There are several ways the browser or ProxySG can determine if it should serve a cached object, or retrieve fresh copy from the web server.
Caching Method 1: Last-Modified
The server tells the browser what version of the file it is sending. A server can return a Last-modified date along with the file like this:
Last-modified: Fri, 16 Mar 2007 04:00:25 GMT
File Contents (could be an image, HTML, CSS, Javascript...)
Now the browser knows that the file was created on Mar 16 2007. The next time the browser needs the file, it can do a special check with the server. Sending the short “Not Modified” message is a lot faster than needing to download the file again, especially for giant javascript or image files.
Caching Method 2: ETag
Comparing versions with the modification time generally works, but could lead to problems. For example if the server’s clock was originally wrong and then got fixed, or if daylight savings time comes early and the server isn’t updated, the caches could be inaccurate.
ETags to the rescue. An ETag is a unique identifier given to every file, and behaves like a hash or fingerprint: every file gets a unique fingerprint, and if you change the file (even by one byte), the fingerprint changes as well.
Instead of sending back the modification time, the server can send back the ETag (fingerprint):
ETag: ead145f
File Contents (could be an image, HTML, CSS, Javascript...)
The ETag can be any string which uniquely identifies the file. The next time the browser needs a file, it knows if it is getting the latest ETag.
Caching Method 3: Expires
Caching a file and checking with the server is effective, except that we are still checking with the server. If we know when the file expires, we keep using it until that date. As soon as it expires, we contact the server for a fresh copy, with a new expiration date. The header looks like this:
Expires: Tue, 20 Mar 2007 04:00:25 GMT
File Contents (could be an image, HTML, CSS, Javascript...)
In the meantime, we avoid even talking to the server if we’re in the expiration period.
There isn’t a conversation here; the browser has a monologue.
The web server didn’t have to do anything, and the user sees the file instantly.
Caching Method 4: Max-Age
Using the expiration is effective, but it has to be computed for every date. The max-age header lets us say “This file expires 1 week from today”, which is simpler than setting an explicit date.
Max-Age is measured in seconds. Here’s a few quick second conversions:
1 day in seconds = 86400
1 week in seconds = 604800
1 month in seconds = 2629000
1 year in seconds = 31536000 (effectively infinite on internet time)
Bonus Header: Public and Private
The cache headers never cease. Sometimes a server needs to control when certain resources are cached.
Cache-control: public means the cached version can be saved by proxies and other intermediate servers, where everyone can see it.

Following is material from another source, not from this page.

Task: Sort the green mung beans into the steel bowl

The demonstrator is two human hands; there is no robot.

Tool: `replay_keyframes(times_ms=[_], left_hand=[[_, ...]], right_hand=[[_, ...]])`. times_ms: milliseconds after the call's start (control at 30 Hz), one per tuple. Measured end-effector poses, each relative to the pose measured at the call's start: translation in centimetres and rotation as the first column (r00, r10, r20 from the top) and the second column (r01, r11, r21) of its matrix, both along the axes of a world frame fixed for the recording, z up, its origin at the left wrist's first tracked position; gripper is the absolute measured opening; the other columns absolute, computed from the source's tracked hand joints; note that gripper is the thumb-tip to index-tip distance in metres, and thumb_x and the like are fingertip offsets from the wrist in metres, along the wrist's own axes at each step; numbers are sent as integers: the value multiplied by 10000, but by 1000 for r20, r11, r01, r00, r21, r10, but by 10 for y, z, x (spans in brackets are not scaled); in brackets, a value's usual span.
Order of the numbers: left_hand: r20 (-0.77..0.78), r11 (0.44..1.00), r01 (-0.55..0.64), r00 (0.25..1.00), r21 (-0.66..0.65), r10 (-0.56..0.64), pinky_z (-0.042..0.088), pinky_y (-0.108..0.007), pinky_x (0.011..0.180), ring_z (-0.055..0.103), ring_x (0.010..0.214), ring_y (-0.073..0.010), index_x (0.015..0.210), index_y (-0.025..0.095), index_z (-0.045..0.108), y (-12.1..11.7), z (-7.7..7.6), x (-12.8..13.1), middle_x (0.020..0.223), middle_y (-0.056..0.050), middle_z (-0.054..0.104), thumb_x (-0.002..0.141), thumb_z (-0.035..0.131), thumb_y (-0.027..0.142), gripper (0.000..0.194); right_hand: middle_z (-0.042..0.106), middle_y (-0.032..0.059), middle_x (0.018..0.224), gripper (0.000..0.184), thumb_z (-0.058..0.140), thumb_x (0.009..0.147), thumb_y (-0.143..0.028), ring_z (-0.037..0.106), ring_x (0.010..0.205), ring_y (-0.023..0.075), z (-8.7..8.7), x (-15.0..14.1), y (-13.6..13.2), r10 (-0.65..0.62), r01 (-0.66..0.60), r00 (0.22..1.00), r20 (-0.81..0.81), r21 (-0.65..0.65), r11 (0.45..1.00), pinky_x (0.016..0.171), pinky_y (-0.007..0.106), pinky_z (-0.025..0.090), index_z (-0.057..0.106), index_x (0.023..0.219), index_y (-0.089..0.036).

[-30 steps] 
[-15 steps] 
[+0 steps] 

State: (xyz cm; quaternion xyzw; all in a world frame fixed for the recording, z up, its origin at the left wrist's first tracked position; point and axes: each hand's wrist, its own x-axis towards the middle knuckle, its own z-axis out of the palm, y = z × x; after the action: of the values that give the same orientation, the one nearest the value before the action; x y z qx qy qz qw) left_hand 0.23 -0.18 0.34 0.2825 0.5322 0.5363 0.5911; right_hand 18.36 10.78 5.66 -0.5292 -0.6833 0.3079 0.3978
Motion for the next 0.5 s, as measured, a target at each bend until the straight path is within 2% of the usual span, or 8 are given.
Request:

Cache-control: private means the file is different for different users (such as their personal homepage). The user’s private browser can cache it, but not public proxies.
Cache-control: no-cache means the file should not be cached. This is useful for things like search results where the URL appears the same but the content may change.
However, be wary that some cache directives only work on newer HTTP 1.1 browsers. If you are doing special caching of authenticated pages then read more about caching from the web/google.